The second sentance is as true as anything I've ever heard. The interventionist mentality has corrupted our capitalism.

I will say that Capitalism in "raw" form needs organizations such as labor unions to 'reign in' it's propensity to abuse workers; however, in an over-regulted society, this leads to a chain reaction of:

work dereliction>pay raises>job exportation.

A great example is Boeing. The workers there are considered to be some of the most ineffectual derelicts in any industry. It takes them three weeks to paint a fire hydrant because they know the labor unions will not allow them to be fired or demoted without a hell of a process.

So, should Boeing pay an American worker $27 per hour to do menial tasks, because they have the full benefit of labor contracts? Or does it make more sense to have comparable work done in Mexico for $6 per hour?

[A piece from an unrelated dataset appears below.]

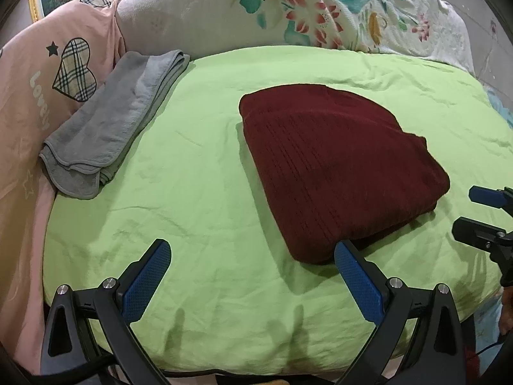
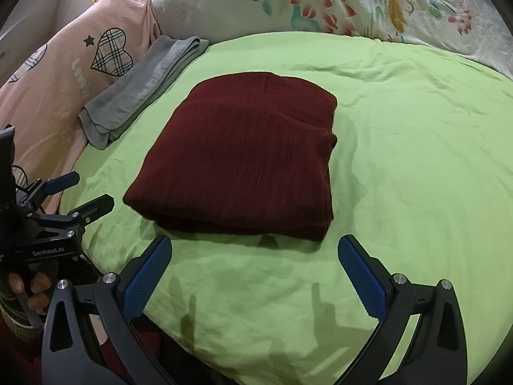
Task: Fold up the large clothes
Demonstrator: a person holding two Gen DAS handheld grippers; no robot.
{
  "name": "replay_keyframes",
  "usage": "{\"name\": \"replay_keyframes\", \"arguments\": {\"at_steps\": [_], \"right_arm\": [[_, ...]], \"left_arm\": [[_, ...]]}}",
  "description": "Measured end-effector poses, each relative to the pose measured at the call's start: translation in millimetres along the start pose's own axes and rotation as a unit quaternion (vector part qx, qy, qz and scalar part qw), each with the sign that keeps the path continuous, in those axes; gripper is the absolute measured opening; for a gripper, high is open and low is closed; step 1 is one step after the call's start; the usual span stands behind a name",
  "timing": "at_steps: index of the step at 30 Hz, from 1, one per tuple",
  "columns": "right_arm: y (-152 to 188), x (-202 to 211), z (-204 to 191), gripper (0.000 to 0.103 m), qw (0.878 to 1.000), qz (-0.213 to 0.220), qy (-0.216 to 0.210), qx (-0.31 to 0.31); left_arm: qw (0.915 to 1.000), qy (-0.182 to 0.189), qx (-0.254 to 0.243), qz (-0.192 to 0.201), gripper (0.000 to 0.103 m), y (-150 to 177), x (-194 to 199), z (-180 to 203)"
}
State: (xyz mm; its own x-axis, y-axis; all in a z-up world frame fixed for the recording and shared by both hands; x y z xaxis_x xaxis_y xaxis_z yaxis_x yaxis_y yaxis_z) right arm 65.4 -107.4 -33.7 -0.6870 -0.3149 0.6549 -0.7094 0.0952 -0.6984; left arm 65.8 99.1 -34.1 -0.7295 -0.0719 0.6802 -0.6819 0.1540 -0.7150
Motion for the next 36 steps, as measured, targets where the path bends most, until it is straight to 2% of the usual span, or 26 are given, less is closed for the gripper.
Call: {"name": "replay_keyframes", "arguments": {"at_steps": [21, 36], "right_arm": [[-32, -14, 8, 0.103, 1.0, 0.007, -0.012, -0.004], [-29, -17, 2, 0.103, 1.0, -0.003, -0.019, -0.002]], "left_arm": [[0.9999, 0.009, 0.012, 0.0, 0.102, -21, -7, 6], [0.9997, 0.019, 0.012, 0.005, 0.102, -20, 0, 8]]}}
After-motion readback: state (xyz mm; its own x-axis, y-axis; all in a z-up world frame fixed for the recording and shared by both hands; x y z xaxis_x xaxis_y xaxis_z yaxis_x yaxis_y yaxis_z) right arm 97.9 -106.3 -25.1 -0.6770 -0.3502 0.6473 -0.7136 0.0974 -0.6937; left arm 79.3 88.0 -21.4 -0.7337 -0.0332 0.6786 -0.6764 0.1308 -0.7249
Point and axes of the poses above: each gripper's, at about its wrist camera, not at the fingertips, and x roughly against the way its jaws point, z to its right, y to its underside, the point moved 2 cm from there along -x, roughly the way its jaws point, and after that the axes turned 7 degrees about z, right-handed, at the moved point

All these problems are related to government intervention, and socialist concepts like "minimum wage" - which has created a pandemic loss of industry in rural areas - especially combined with global economy.

Capitalism is a fiscal philosophy. Socialism is a transitory system of management and wealth re-distribution.
When Socialism invades, Capitalism dies. When our Capitalism dies, the eventuality is that we will end up with a Fiscal Philosophy like Communism or Fascism, which are "end states" of the socialist ideal.

Cheers!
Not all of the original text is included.